WORK INSTRUCTION
This exercise calls for the data below to be retyped exactly, minus any images.

GIVEN DATA
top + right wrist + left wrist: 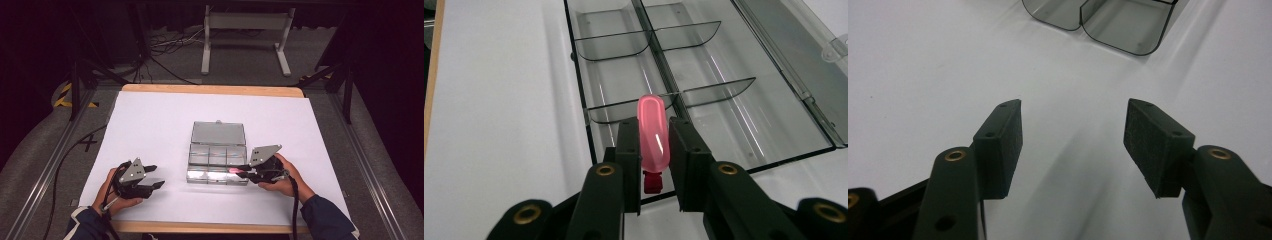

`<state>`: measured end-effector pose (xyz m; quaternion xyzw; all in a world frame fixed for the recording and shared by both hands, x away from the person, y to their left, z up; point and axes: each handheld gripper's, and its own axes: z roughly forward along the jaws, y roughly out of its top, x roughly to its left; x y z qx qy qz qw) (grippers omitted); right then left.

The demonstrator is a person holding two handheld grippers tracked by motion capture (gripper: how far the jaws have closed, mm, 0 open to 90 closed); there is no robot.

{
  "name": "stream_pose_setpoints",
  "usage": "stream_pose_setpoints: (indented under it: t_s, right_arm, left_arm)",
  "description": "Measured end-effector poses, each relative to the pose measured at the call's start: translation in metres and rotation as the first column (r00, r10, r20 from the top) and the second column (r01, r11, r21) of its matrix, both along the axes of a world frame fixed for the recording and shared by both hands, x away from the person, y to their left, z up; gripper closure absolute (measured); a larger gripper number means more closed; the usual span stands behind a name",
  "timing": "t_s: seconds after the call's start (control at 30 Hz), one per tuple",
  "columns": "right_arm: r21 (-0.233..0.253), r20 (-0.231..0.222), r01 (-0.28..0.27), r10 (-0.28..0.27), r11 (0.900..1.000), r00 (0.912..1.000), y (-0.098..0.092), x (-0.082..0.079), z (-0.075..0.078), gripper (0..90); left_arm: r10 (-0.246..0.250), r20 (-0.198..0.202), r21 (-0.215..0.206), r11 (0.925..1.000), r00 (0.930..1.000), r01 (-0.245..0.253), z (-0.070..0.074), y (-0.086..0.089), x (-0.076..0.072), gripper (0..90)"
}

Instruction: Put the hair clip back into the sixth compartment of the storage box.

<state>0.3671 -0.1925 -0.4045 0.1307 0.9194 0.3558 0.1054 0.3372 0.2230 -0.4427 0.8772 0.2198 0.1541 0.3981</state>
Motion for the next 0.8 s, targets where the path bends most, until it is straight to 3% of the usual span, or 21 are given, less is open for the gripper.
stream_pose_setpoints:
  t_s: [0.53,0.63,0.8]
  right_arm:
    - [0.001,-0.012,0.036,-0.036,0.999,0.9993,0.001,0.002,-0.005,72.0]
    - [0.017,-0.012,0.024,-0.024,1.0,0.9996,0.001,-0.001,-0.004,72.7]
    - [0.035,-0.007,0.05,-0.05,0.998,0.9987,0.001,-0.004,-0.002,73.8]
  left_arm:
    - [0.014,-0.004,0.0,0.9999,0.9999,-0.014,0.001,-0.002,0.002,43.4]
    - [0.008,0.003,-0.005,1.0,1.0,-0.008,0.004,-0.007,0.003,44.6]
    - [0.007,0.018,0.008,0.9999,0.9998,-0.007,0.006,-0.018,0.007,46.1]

ANSWER BOX
top + right wrist + left wrist: 

`<state>`: measured end-effector pose (xyz m; quaternion xyzw; all in a world frame fixed for the recording and shared by both hands, x away from the person, y to their left, z up; point and axes: each handheld gripper's, and its own axes: z roughly forward along the jaws, y roughly out of its top, x roughly to its left; x y z qx qy qz qw) (grippers omitted); right then left.

The demonstrator is a person holding two handheld grippers tracked by motion capture (gripper: how far the jaws have closed, mm, 0 open to 90 closed); there is no robot.

{
  "name": "stream_pose_setpoints",
  "usage": "stream_pose_setpoints: (indented under it: t_s, right_arm, left_arm)",
  "description": "Measured end-effector poses, each relative to the pose measured at the call's start: translation in metres and rotation as the first column (r00, r10, r20 from the top) and the second column (r01, r11, r21) of its matrix, both along the axes of a world frame fixed for the recording and shared by both hands, x away from the person, y to their left, z up; gripper closure absolute (measured); a larger gripper number means more closed; the usual span stands behind a name",
  "timing": "t_s: seconds after the call's start (control at 30 Hz), one per tuple",
  "columns": "right_arm: r21 (-0.233..0.253), r20 (-0.231..0.222), r01 (-0.28..0.27), r10 (-0.28..0.27), r11 (0.900..1.000), r00 (0.912..1.000), y (-0.098..0.092), x (-0.082..0.079), z (-0.075..0.078), gripper (0..90); left_arm: r10 (-0.246..0.250), r20 (-0.198..0.202), r21 (-0.215..0.206), r11 (0.925..1.000), r00 (0.930..1.000), r01 (-0.245..0.253), z (-0.070..0.074), y (-0.086..0.089), x (-0.076..0.072), gripper (0..90)"
}

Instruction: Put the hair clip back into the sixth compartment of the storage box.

<state>0.3671 -0.1925 -0.4045 0.1307 0.9194 0.3558 0.1054 0.3372 0.2230 -0.4427 0.8772 0.2198 0.1541 0.3981</state>
Motion for the next 0.8 s, targets where the path bends most, until it is straight to 3% of the usual span, or 21 are given, less is open for the gripper.
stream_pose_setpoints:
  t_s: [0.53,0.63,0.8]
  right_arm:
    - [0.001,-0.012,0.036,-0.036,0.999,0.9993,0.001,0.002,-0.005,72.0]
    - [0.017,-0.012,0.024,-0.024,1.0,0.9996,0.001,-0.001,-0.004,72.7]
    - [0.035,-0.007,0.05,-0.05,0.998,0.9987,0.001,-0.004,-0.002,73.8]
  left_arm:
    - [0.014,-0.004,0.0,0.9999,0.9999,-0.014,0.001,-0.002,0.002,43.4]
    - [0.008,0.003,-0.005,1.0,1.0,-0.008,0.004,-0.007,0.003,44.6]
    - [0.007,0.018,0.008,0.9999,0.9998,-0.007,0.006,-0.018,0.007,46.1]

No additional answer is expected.